Тогда же мы впервые услышали о ней. Молва о ней разносилась по всему свету, словно она была самой знаменитой куртизанкой или оперной дивой. Она была шлифовальщицей стекла.

Я отправился в путь, чтобы найти её. Я следовал за теми чудесами, которые она создавала. У Фризских островов я увидел на судовой надстройке золотистый диск, словно на палубу опустили полную луну. Но это была не луна, это был ослепительно белый круг, свет которого был отражением света маяка, находящегося в десяти милях от судна. Световой пучок диаметром в полметра не рассеивался, он оставался таким, каким и был, покидая невероятную, непостижимую, совершенную линзу. Рассказывали, что это был её подарок голландскому государству.
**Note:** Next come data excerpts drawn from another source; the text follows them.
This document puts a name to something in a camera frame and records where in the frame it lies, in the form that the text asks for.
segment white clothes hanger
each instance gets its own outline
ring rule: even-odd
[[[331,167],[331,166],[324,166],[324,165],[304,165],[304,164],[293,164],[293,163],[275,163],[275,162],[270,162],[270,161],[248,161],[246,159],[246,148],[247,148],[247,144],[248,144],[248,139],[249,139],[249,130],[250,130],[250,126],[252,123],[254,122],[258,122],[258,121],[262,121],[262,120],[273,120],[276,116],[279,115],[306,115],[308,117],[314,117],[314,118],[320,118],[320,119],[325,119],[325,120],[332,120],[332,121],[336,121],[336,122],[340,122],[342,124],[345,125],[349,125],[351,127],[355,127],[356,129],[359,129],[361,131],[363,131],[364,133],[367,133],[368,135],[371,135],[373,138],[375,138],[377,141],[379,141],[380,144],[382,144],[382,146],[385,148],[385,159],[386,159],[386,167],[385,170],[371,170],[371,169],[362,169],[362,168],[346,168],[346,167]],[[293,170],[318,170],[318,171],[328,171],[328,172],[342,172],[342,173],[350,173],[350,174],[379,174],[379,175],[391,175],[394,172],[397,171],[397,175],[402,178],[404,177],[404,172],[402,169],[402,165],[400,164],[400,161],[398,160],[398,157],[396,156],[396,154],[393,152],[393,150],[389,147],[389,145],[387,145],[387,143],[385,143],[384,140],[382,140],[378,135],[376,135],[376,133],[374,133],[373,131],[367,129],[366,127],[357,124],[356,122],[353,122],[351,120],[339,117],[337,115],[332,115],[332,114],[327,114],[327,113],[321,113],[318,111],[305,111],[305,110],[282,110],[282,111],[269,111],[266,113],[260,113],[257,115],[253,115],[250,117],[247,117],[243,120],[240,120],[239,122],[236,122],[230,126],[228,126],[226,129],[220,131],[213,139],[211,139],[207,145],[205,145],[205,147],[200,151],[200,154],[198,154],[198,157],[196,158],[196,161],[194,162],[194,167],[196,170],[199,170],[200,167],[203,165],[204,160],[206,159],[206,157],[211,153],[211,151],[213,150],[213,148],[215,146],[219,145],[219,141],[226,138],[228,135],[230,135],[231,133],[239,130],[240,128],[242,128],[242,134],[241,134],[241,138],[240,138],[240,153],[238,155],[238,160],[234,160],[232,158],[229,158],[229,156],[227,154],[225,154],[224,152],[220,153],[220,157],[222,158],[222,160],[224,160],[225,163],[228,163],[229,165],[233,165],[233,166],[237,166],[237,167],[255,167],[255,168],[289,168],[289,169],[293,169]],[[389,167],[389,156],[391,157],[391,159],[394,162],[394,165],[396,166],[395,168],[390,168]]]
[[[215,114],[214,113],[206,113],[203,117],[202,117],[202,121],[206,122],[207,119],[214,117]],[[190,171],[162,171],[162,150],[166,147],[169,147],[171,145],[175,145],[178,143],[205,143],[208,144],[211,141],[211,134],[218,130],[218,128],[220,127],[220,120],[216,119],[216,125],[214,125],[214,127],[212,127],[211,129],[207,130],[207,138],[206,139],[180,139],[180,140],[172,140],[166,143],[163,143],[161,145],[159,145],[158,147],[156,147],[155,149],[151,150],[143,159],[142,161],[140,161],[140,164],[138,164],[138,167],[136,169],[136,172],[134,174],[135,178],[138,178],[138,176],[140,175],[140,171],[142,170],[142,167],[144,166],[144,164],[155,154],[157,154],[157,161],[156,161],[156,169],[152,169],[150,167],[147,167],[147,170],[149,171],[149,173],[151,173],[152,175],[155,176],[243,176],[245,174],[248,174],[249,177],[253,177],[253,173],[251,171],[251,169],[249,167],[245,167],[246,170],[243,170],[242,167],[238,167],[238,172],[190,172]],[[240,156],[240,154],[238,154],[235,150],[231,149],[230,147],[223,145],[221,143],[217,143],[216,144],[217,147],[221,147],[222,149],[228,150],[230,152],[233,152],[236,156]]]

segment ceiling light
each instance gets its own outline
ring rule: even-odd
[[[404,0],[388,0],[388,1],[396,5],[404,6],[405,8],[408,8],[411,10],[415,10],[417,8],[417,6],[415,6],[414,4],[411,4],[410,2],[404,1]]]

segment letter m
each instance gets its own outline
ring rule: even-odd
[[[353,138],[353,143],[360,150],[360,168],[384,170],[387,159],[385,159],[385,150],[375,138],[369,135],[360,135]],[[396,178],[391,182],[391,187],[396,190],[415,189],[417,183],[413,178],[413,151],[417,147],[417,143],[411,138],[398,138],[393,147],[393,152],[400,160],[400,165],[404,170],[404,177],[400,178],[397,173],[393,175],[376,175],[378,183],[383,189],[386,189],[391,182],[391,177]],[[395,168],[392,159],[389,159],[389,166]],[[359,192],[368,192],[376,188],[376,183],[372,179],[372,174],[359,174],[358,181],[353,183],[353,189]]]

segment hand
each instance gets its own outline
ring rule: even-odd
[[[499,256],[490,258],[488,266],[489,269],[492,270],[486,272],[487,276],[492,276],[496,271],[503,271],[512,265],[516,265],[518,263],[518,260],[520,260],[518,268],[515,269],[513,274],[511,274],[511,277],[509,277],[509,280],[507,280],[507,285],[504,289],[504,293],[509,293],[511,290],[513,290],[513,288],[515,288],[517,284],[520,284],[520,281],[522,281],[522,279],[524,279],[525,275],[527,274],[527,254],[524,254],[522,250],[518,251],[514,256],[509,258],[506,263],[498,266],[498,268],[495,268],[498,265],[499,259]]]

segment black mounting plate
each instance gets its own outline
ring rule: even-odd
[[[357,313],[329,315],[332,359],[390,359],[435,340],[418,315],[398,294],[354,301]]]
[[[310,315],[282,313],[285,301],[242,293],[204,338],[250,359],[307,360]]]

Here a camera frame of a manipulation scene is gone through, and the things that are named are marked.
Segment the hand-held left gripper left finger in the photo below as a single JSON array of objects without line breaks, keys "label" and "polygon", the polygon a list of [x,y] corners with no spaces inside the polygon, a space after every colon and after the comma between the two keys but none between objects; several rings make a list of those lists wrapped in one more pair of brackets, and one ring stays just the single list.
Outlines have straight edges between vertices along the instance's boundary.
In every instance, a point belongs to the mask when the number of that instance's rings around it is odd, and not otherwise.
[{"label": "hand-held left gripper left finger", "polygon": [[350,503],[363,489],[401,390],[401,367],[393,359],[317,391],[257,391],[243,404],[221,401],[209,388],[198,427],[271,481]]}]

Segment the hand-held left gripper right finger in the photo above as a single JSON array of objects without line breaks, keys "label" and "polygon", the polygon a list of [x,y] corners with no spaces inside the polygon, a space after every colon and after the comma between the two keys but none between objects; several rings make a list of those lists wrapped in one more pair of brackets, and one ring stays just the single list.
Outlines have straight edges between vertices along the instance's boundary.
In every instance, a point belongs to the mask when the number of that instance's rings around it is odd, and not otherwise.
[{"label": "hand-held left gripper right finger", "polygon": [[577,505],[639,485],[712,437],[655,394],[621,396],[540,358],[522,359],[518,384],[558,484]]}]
В Вене я посетил новую оранжерею. Вогнутые стены она покрыла эллиптическими зеркалами, которые так воспроизводили внутренность помещения, что посетителей с трудом удавалось уговорить зайти внутрь, потому что на их глазах помещение площадью сто квадратных метров превращалось в непроходимый и бескрайний лимонно-апельсиновый лес, в котором, как им казалось, они обязательно заблудятся.

Я не нашёл её; всегда получалось так, что она только что уехала оттуда, куда я приехал, — таковы уж женщины. Наконец я вернулся в Гётеборг. Она оказалась там.

Она распорядилась, чтобы все, кроме меня, покинули помещение, и взялась за работу. Сперва она разделась. Я пытался объяснить ей про сферическую аберрацию, порок вогнутых зеркал. Не знаю, слушала ли она меня. Не знаю, понимала ли она. Она была примерно метр и шестьдесят сантиметров ростом, наполовину японка, наполовину итальянка. Говорили, что её предки были одними из первых, кто сбежал от запрета на выезд из страны, распространявшегося в Средние века на всех шлифовальщиков стекла в Венеции. Они бежали на Восток.